Emotional blackmail is not on the table in Munro’s stories; it’s zealous rationality that is at the core of Juliet’s troubles. As in the Almodóvar film, her daughter, here named Penelope, goes on spiritual retreat around her twentieth birthday, and decides while away to cut her mother off. When Juliet arrives at the retreat center, one of the employees gently breaks the news:

“The spiritual dimension—I have to say this—was it not altogether lacking in Penelope’s life? I take it she did not grow up in a faith-based home.”

“Religion was not a banned subject. We could talk about it.”

“But perhaps it was the way you talked about it. Your intellectual way? If you know what I mean.”

It’s a plausible idea, layered with a complex commentary about professional women: good thinking does not good parenting make.

For Almodóvar, who prizes passion over intellect, Antía’s retreat is a New-Age cover for Oedipal distress: “Antía has chosen her path and you are not on it,” Julieta is told when she tries to pick her daughter up. In a scene not found in the stories, Julieta again happens on Bea, this time at the basketball courts where the girls once played together. There is a flashback: Antía defending the hoop aggressively, wearing a black tank top. Then Bea tells Julieta of a phone call she received from Antía, which came not long after her disappearance: “She told me that she was ashamed of our relationship, and wanted nothing to do with me.
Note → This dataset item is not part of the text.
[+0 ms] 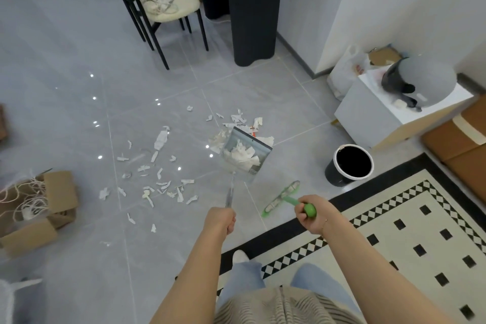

That she was a new person who had finally found her way.” With that echo of Julieta’s rejection, Almodóvar twists his psycho-sexual knife: erotic guilt and a mother’s frailty, conflated.

The character of Julieta seems to embody Almodóvar’s parsimony toward women who are made beautiful by men and whose beauty recedes when men go away. Husbands die, daughters disappear, and women are left alone with specters and questions for the specters. The most tender moments in Julieta are those of unselfconscious lovemaking between Julieta and Xoan, entwined on the prow of a ship. It’s only with the help of Lorenzo, her boyfriend, that Julieta is able to resume her life after her daughter’s disappearance. At the height of Julieta’s present-day relapse, she catapults herself into oncoming traffic, and the near-death experience seems to knock some sense into her—she takes Lorenzo back, and suddenly she looks less crazy, her glow restored. After all, she’s having sex again.